Hay personas de nuestro entorno que son realmente un incordio. “Niña, que se te va a caer el crío” “Mujer, ¿no ves que te está tomando el pelo?”. “Hija, como siga así la criatura no habrá quien lo domine de mayor”. 
¿Te suena? Estoy segura de que entre las dos escribimos un libro con frases que nos han dicho o hemos escuchado decir en más de una ocasión. 
 

Pero el caso es ¿qué haces?

Si no dices nada, es aquello de que “quien calla otorga”. Y según qué mensajes no queremos que tengan un impacto en nuestros hijos y nos sale, casi sin pensarlo, una intervención que no siembre termina de buen rollo. Sin embargo, en otras ocasiones y según el comentario que nos hagan,consideramos que es mejor ignorar y no decir nada. 

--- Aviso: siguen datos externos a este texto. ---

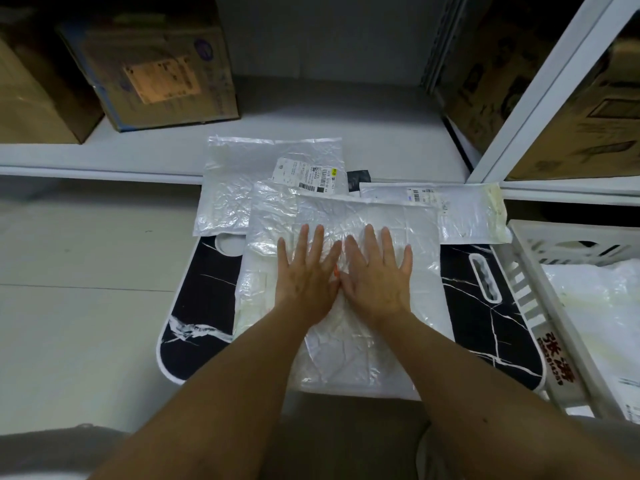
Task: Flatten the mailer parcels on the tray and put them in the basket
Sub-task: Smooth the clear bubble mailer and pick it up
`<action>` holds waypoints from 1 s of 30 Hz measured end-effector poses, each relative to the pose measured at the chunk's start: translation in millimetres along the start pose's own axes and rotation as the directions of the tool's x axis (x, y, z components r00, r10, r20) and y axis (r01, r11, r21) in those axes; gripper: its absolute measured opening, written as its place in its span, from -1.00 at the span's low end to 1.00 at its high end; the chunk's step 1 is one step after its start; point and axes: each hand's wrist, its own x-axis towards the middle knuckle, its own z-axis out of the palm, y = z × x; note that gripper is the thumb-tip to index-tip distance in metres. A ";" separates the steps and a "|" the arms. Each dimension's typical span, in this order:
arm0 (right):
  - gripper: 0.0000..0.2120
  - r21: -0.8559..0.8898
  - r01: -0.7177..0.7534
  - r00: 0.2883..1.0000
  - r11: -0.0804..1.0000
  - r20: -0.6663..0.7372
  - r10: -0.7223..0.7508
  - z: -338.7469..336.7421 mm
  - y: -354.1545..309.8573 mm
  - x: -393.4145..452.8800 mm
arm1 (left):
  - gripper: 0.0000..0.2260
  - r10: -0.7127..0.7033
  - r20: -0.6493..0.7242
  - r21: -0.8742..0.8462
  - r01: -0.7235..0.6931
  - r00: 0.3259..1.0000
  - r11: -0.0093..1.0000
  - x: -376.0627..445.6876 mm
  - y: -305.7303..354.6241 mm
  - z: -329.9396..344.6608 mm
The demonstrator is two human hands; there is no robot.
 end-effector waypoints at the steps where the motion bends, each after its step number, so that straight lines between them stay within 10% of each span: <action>1: -0.43 -0.002 0.000 0.995 1.000 0.104 0.000 5.3 2.4 1.6 | -0.42 -0.001 0.022 -0.004 0.001 1.000 1.000 0.7 0.0 5.9; 15: -0.42 0.054 -0.111 0.931 0.992 0.355 0.085 25.9 6.3 3.5 | -0.47 -0.032 0.238 -0.136 0.066 0.971 0.989 1.8 -1.8 19.4; 23: -0.57 0.022 -0.047 0.986 0.999 -0.160 0.050 13.6 5.5 29.9 | -0.49 -0.091 -0.103 -0.128 0.078 0.991 0.989 26.4 3.6 -5.5; 30: -0.40 0.065 -0.031 0.979 0.997 0.204 0.018 30.5 12.3 39.0 | -0.45 -0.146 0.102 -0.037 0.150 0.984 0.988 41.2 -9.0 20.3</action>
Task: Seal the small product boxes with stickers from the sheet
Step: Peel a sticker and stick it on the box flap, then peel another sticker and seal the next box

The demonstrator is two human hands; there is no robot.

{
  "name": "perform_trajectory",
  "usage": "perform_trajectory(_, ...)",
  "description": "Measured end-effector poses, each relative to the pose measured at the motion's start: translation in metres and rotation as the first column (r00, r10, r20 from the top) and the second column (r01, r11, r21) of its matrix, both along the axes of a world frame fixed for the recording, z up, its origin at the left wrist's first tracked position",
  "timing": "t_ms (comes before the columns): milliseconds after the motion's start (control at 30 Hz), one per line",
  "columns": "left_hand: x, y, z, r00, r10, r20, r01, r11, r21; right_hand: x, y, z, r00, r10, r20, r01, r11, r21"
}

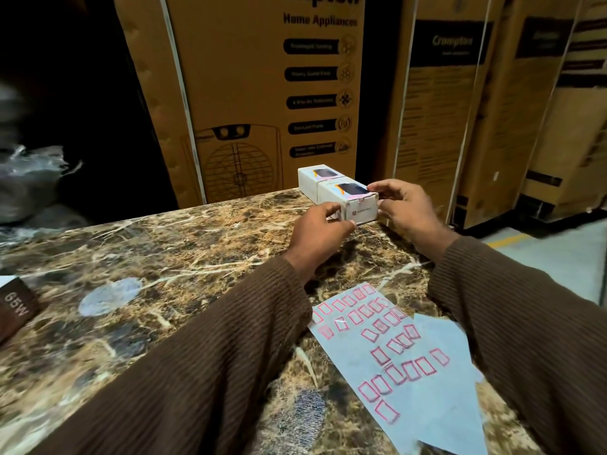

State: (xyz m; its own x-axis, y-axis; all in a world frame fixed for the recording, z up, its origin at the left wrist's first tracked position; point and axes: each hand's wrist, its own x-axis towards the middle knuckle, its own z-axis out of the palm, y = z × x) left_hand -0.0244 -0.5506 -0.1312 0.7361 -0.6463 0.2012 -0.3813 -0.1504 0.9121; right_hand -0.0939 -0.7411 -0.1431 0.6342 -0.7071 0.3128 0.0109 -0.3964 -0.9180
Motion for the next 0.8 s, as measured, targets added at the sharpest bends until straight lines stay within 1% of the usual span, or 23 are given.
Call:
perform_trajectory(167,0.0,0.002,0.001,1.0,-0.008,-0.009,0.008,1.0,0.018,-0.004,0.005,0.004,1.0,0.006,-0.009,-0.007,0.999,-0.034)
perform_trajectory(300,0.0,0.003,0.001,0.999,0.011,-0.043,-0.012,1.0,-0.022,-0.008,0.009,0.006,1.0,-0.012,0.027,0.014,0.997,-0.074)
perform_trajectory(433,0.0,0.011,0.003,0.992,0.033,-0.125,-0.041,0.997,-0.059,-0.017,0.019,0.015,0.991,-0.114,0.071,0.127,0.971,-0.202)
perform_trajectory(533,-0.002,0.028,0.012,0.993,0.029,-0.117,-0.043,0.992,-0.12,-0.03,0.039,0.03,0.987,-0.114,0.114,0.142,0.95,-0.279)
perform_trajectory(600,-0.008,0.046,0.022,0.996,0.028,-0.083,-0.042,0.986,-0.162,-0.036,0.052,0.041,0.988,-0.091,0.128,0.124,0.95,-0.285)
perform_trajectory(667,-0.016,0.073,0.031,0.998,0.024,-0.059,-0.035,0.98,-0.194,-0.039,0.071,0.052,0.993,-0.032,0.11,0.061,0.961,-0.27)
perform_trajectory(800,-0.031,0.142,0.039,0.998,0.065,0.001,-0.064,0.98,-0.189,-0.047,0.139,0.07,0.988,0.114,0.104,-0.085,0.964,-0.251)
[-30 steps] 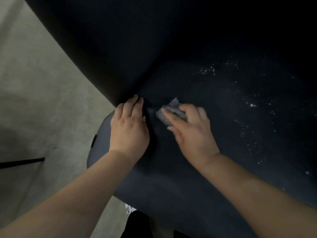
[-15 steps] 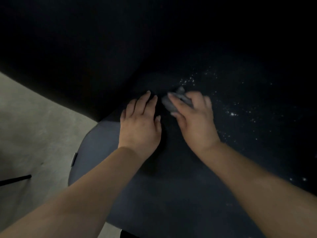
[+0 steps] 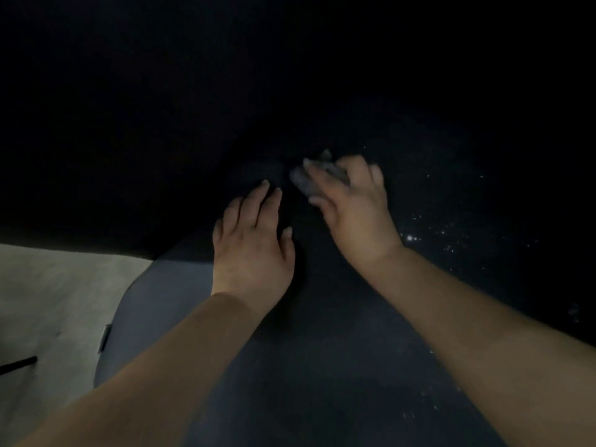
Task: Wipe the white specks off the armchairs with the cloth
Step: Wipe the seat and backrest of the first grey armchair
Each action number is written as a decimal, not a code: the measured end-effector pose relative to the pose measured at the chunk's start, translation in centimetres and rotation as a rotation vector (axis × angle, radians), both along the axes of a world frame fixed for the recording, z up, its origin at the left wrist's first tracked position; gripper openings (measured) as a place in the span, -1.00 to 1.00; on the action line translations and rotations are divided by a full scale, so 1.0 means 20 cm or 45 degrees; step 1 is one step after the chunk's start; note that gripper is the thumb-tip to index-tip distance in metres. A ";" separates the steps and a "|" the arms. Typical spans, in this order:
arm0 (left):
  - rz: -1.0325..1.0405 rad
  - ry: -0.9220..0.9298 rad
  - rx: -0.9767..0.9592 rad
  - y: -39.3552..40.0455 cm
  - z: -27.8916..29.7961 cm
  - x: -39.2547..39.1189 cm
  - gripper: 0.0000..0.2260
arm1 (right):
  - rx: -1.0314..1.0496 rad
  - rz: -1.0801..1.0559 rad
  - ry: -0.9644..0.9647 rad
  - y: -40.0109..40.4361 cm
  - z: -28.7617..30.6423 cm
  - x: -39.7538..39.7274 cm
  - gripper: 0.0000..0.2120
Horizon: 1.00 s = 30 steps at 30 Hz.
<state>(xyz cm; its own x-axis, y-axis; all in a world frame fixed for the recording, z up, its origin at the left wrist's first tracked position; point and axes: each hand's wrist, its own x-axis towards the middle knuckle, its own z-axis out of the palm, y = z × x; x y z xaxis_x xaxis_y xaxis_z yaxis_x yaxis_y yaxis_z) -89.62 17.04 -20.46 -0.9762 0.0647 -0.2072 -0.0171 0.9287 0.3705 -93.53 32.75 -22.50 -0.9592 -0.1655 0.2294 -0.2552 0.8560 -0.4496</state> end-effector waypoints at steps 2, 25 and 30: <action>-0.014 -0.004 -0.028 0.01 0.00 0.00 -0.48 | 0.023 -0.130 -0.025 0.07 -0.01 -0.13 -0.54; -0.268 0.032 -0.040 0.23 0.03 -0.08 -0.48 | -0.102 -0.247 -0.089 0.30 0.02 0.06 -0.52; -0.300 0.058 -0.049 0.29 0.04 -0.09 -0.49 | -0.047 -0.517 -0.131 0.54 -0.01 -0.09 -0.60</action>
<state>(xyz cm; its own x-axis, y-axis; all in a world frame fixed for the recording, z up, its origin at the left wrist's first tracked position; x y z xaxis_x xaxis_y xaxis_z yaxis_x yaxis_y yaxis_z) -91.36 22.81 -19.69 -0.9435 0.2844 -0.1700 0.2174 0.9186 0.3300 -95.27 43.53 -22.70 -0.9630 0.2375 0.1275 0.1477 0.8605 -0.4876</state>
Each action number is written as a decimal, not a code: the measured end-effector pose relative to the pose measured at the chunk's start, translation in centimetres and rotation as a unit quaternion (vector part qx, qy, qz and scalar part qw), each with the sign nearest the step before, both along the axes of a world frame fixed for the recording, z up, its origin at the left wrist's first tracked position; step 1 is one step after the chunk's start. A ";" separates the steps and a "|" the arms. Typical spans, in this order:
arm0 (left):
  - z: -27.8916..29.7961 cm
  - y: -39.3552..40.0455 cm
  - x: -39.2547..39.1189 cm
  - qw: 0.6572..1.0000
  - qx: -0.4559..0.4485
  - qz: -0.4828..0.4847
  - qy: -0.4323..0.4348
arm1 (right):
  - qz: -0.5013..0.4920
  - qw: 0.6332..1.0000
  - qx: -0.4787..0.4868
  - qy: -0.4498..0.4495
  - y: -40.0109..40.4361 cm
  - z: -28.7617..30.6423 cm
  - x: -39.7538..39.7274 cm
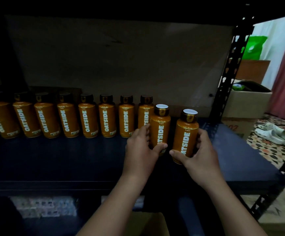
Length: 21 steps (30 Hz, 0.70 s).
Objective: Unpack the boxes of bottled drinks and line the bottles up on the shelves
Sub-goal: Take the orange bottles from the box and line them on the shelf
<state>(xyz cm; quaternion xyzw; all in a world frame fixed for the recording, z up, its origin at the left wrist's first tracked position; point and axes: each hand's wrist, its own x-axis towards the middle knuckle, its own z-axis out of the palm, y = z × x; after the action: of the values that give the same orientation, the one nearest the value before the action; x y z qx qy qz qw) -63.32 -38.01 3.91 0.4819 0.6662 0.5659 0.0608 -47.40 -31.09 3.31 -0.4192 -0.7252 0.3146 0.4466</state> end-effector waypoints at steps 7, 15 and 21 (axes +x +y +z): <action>1.0 6.4 2.9 0.998 -0.043 0.027 0.046 | -0.026 0.999 -0.017 0.009 1.3 -0.2 3.2; 1.0 7.9 2.5 0.986 -0.097 0.110 0.085 | -0.032 0.999 -0.009 -0.019 1.7 0.2 3.2; 1.3 7.4 2.7 0.981 -0.103 0.136 0.088 | -0.056 0.998 -0.005 -0.022 2.2 0.3 3.0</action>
<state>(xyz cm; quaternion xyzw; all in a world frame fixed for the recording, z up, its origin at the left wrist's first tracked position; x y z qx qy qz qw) -60.65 -30.62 5.19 0.4260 0.7829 0.4526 -0.0259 -44.42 -28.88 3.62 -0.4680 -0.7089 0.2831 0.4452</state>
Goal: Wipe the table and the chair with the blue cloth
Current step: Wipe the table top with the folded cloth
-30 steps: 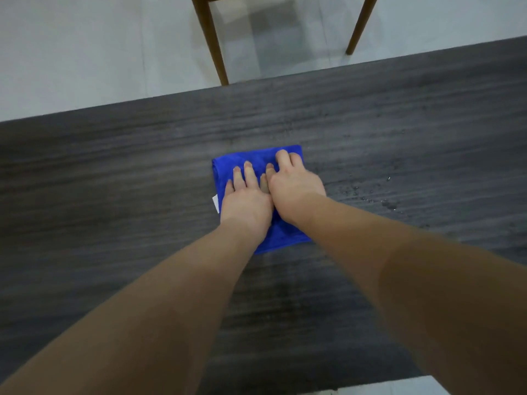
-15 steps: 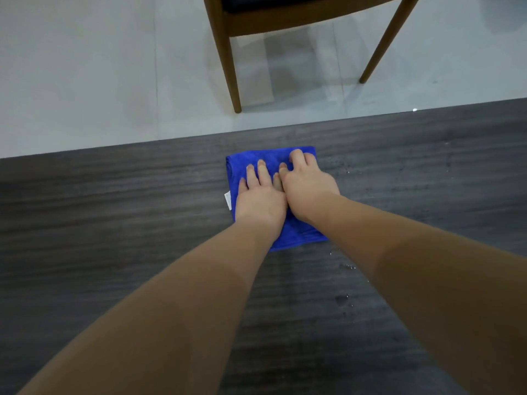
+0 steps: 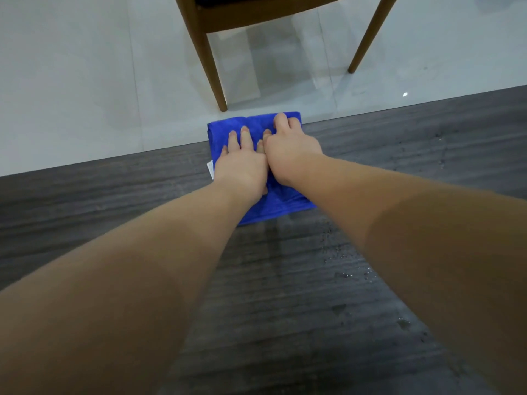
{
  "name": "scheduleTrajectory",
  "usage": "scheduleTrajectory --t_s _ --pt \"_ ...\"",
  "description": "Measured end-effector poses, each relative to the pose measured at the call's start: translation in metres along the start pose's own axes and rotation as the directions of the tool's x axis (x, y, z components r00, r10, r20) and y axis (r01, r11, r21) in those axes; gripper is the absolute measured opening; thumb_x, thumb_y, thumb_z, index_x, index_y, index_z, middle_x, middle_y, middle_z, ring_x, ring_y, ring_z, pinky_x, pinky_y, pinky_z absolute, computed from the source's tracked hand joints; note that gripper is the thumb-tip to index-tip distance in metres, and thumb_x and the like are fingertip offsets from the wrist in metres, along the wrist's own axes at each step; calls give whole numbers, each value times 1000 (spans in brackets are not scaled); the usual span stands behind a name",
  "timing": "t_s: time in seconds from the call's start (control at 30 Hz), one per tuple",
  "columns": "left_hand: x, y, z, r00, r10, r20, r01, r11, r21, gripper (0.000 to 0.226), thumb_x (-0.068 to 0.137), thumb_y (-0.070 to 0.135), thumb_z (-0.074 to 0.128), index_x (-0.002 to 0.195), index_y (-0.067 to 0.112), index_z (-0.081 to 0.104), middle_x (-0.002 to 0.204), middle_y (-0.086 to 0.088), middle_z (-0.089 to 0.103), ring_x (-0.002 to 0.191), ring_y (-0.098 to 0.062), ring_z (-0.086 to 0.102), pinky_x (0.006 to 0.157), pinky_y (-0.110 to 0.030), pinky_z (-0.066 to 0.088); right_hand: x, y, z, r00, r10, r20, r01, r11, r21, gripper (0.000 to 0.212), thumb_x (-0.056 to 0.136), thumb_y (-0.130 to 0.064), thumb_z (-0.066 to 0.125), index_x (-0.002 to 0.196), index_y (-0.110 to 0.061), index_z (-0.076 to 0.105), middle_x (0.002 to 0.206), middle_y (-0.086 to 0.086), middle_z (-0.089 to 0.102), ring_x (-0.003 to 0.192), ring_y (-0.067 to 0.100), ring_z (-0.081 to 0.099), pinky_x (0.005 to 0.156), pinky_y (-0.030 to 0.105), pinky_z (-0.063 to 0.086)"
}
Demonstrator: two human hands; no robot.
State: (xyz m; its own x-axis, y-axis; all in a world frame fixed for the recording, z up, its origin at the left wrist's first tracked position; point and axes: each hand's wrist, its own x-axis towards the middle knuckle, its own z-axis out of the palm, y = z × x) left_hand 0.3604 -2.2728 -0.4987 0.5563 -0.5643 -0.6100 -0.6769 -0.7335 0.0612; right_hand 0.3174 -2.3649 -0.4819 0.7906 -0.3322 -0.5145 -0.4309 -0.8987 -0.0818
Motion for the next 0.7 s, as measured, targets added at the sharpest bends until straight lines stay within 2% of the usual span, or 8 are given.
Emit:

Y si dices algo… Ay, si dices algo. A veces se te comen los demonios por dentro y no te quedas tranquila con todo lo que le dirías a la persona metomentodo que te da lecciones constantemente sin habérselas pedido. 
En otras ocasiones no te muerdes la lengua, y lo que muerdes es la yugular de la otra persona. Ya ahí es cuando te dicen “pero qué piel más fina tienes, no se te puede decir nada, mujer”

¿En cuál de estas situaciones te sientes más identificada?
Yo creo que he pasado por todas 😉
 

Y la frase comodín es…

Con el tiempo y una caña, que dicen por aquí, he ido superando estas situaciones, incluso con personas muy próximas a mi con las que tenía verdaderos  conflictos. 
Me ha llevado mucho trabajo de crecimiento personal y de seguridad en mi misma, no lo voy a negar. Sin embargo, quiero compartir una frase que he usado muchísimo en todo este camino y que me ha ayudado a afrontar situaciones en las que otras personas se metían donde yo no quería que lo hicieran. Y es:
 

“De esto me encargo yo, gracias”

Esta es una, pero no la única. Y no sólo son palabras, por supuesto, el lenguaje no verbal tiene un poder comunicador muy importante que tiene que ser coherente con estas palabras. 

Uno de los temas con los que más disfruto en mis talleres, asesorías personalizadas y formaciones es, precisamente, poner límite a las personas que nos rodean. Es un trabajo realmente enriquecedor tanto para las mujeres que trabajan conmigo, que adquieren herramientas para enfrentarse a estas situaciones, como para mí misma.